Charles Edwin Benham JP (/ˈbɛnəm/; 15 April 1860 in Colchester, Essex, England – 1 April 1929, also in Colchester) was a journalist who edited for many years the Essex County Standard, a published author of works such as Essex Ballads, and an amateur scientist-cum-inventor, which led him to create Benham's top, which was named after him.

==Known life and career==
Born on 15 April 1860 into a family of newspaper proprietors, Benham was educated at Colchester Royal Grammar School but did not attend university. He later returned to the school to become President of the Old Colcestrian Society for old boys of the school. Living in Colchester for all but a handful of years of his life spent with Mebrose printers in Derby - and, in turn, writing about it in many of his books - he helped edit the family-controlled paper the Essex County Standard jointly with his brother William Gurney Benham from 1892 until his death in 1929, which was described as "sudden and unexpected," from angina pectoris whilst in his editorial office for the newspaper.
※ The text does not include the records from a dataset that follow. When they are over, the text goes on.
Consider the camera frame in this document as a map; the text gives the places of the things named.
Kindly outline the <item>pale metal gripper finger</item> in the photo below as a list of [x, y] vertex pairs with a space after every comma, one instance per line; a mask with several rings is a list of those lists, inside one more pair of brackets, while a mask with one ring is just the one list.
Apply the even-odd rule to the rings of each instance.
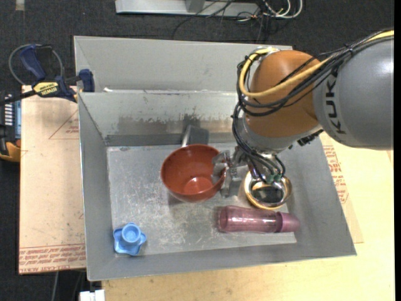
[[224, 181], [220, 189], [221, 196], [223, 198], [237, 196], [241, 182], [239, 169], [237, 167], [227, 168], [224, 171]]
[[221, 151], [212, 158], [212, 181], [218, 181], [221, 177], [224, 177], [226, 168], [229, 166], [231, 161], [231, 153], [229, 150]]

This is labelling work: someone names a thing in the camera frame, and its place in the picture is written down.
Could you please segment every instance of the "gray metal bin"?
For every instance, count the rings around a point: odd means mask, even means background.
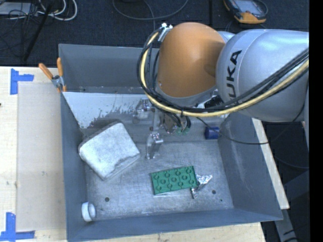
[[[129,107],[125,100],[136,104],[145,97],[136,76],[140,53],[140,48],[130,47],[59,45],[68,89],[61,95],[68,241],[281,220],[260,146],[225,137],[206,140],[205,126],[197,119],[192,119],[187,136],[165,136],[158,157],[148,160],[142,156],[114,179],[101,180],[82,161],[77,149],[83,139],[116,119],[125,124],[144,154],[150,118],[134,124],[131,111],[122,111]],[[105,110],[120,97],[124,100],[120,100],[119,111]],[[233,113],[205,121],[221,126],[233,139],[259,142],[247,116]],[[212,175],[197,198],[189,190],[153,194],[149,173],[188,165],[197,174]],[[92,222],[85,222],[81,214],[82,204],[88,201],[97,210]]]

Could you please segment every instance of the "black floor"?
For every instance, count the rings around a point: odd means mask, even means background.
[[[10,2],[30,2],[37,0],[8,0]],[[50,0],[41,0],[47,5]],[[0,66],[36,67],[45,63],[56,67],[58,44],[86,44],[103,46],[142,47],[154,25],[163,22],[177,25],[194,21],[207,24],[216,30],[238,33],[245,30],[233,21],[225,9],[223,0],[187,0],[185,7],[170,17],[152,20],[134,20],[116,11],[135,18],[154,17],[173,14],[186,0],[145,0],[145,2],[124,3],[120,0],[75,0],[77,16],[70,21],[60,21],[48,17],[34,44],[43,15],[29,14],[23,19],[9,19],[10,15],[0,16]],[[309,0],[262,0],[268,7],[267,21],[259,28],[289,29],[309,31]],[[62,8],[62,0],[56,0],[53,8]],[[67,1],[68,18],[75,12],[71,0]],[[269,138],[281,134],[280,139],[271,143],[283,184],[308,170],[309,156],[300,123],[264,123]],[[310,241],[309,193],[293,198],[290,202],[289,216],[299,241]],[[275,224],[262,223],[267,241],[279,241]]]

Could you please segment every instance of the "wooden table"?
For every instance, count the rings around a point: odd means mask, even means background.
[[[13,67],[19,74],[33,74],[34,80],[30,82],[30,85],[37,90],[37,84],[50,83],[50,80],[43,74],[39,68],[22,68]],[[54,75],[58,74],[57,69],[50,69]],[[5,229],[6,212],[16,213],[16,198],[17,198],[17,131],[18,131],[18,94],[10,95],[10,71],[11,67],[0,67],[0,116],[1,116],[1,128],[0,128],[0,231]],[[262,125],[259,122],[255,122],[258,125],[258,132],[263,141],[266,140]],[[279,202],[282,209],[288,208],[288,201],[285,193],[281,193],[283,186],[279,178],[276,166],[274,164],[270,148],[268,145],[262,145],[263,150],[267,150],[267,164],[270,164],[270,172],[274,184],[276,184],[276,193],[279,196]],[[66,240],[66,231],[61,229],[47,229],[36,230],[35,238],[32,241],[59,241]],[[164,241],[164,242],[181,242],[181,241],[225,241],[225,242],[260,242],[265,241],[264,235],[261,229],[260,223],[231,225],[214,228],[203,228],[189,231],[178,231],[162,234],[151,234],[133,237],[124,237],[105,240],[109,242],[123,242],[123,241]]]

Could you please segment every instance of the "white cable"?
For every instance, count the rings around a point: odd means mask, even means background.
[[[59,17],[56,17],[55,15],[50,15],[50,16],[54,17],[54,19],[60,20],[60,21],[70,21],[70,20],[74,19],[77,16],[77,4],[76,4],[75,0],[72,0],[72,1],[73,1],[73,4],[74,4],[75,12],[70,18],[59,18]]]
[[[45,6],[42,4],[42,2],[41,2],[41,0],[38,0],[39,1],[39,3],[40,3],[40,6],[43,8],[43,10],[44,11],[46,11],[46,8],[45,8]],[[65,9],[66,9],[66,1],[65,0],[62,0],[63,1],[63,3],[64,3],[64,6],[63,6],[63,9],[60,11],[60,12],[58,12],[58,13],[50,13],[49,15],[59,15],[59,14],[61,14],[61,13],[63,13],[64,11],[65,11]],[[39,14],[45,14],[45,12],[41,12],[41,11],[37,11]]]
[[[38,0],[38,1],[39,1],[39,3],[40,3],[41,7],[44,9],[44,11],[46,11],[46,8],[45,8],[45,6],[42,4],[41,0]],[[71,17],[69,17],[69,18],[60,18],[60,17],[57,17],[57,15],[59,15],[59,14],[63,13],[63,12],[66,10],[66,7],[67,7],[67,6],[66,6],[66,1],[65,1],[65,0],[63,0],[63,2],[64,2],[64,8],[63,8],[60,12],[58,12],[58,13],[50,13],[48,16],[51,16],[51,17],[53,17],[54,19],[59,20],[59,21],[70,21],[70,20],[74,19],[74,18],[76,17],[76,15],[77,15],[77,4],[76,4],[76,1],[75,1],[75,0],[72,0],[73,5],[74,5],[74,8],[75,8],[75,11],[74,11],[73,16],[71,16]]]

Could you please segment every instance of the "wooden board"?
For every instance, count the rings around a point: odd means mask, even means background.
[[[0,231],[5,228],[5,213],[12,212],[16,214],[16,197],[17,188],[19,184],[17,180],[17,145],[18,135],[18,96],[10,95],[10,67],[0,67],[0,116],[2,119],[2,127],[0,129],[0,148],[2,155],[0,157]],[[37,93],[37,84],[50,83],[47,77],[39,68],[20,68],[15,67],[20,74],[34,74],[34,81],[28,83],[34,88]],[[57,74],[57,69],[50,69],[54,75]],[[42,111],[39,110],[39,118],[41,118]],[[43,197],[38,198],[37,203],[46,205],[46,200]],[[33,226],[33,214],[30,213],[30,227]],[[59,241],[65,240],[65,229],[49,228],[46,230],[37,230],[34,239],[29,241]],[[264,242],[264,236],[260,223],[231,225],[215,228],[203,228],[197,230],[170,232],[163,234],[143,235],[135,237],[124,237],[109,240],[99,240],[109,242],[139,242],[139,241],[167,241],[167,242],[181,242],[181,241],[223,241],[223,242]]]
He left a widow.

===Scientific pursuits===
In the spare time that his journalistic endeavours provided to him, Benham was a keen amateur scientist and contributor to the journal Nature. His obituary in Nature noted that Benham was "a representative of the type of scientific amateur of which British science has reason to be proud... by faithful observation and original mind he was able to make some notable contributions to knowledge." Most significantly, however, he is credited for his invention of Benham's top, the invention of which was relayed through an 1894 issue of Nature. The disc, when spun, produces the Fechner colour effect of vivid and coloured images of concentric circles, despite neither of these being present in the design. He was inspired to invent the said top after his correspondence with Dr. Gustav Theodor Fechner, who had demonstrated the illusory colour effect which the top propagated to English-speakers.

===Other pursuits and endeavours===
Additionally, Benham contributed an essay defending the reputation of William Gilbert, asserting that "though Gilbert's actual discoveries were few and crude, he must be judged rather by the spirit of his work." Other contributions were plentiful in the areas of optics and fluorescence. His exploits were also described in Knowledge and the (English) Journal of Botany. The invention of a "miniature twin elliptic pendulum harmonograph" was also credited to him. It was, according to Archibald Williams, "a good means of entertaining friends at home or elsewhere." In addition, Benham became a justice of the peace in 1917 and was a distinguished artist in his own right, particularly in watercolour.

== Published works ==
- Essex Ballads (1895, 1901)
- William Gilbert of Colchester. A sketch of his magnetic philosophy. (1902)
- Colchester Worthies
- Mate's Illustrated Colchester (1908)
- Descriptive and Practical Details as to Harmonographs (1909)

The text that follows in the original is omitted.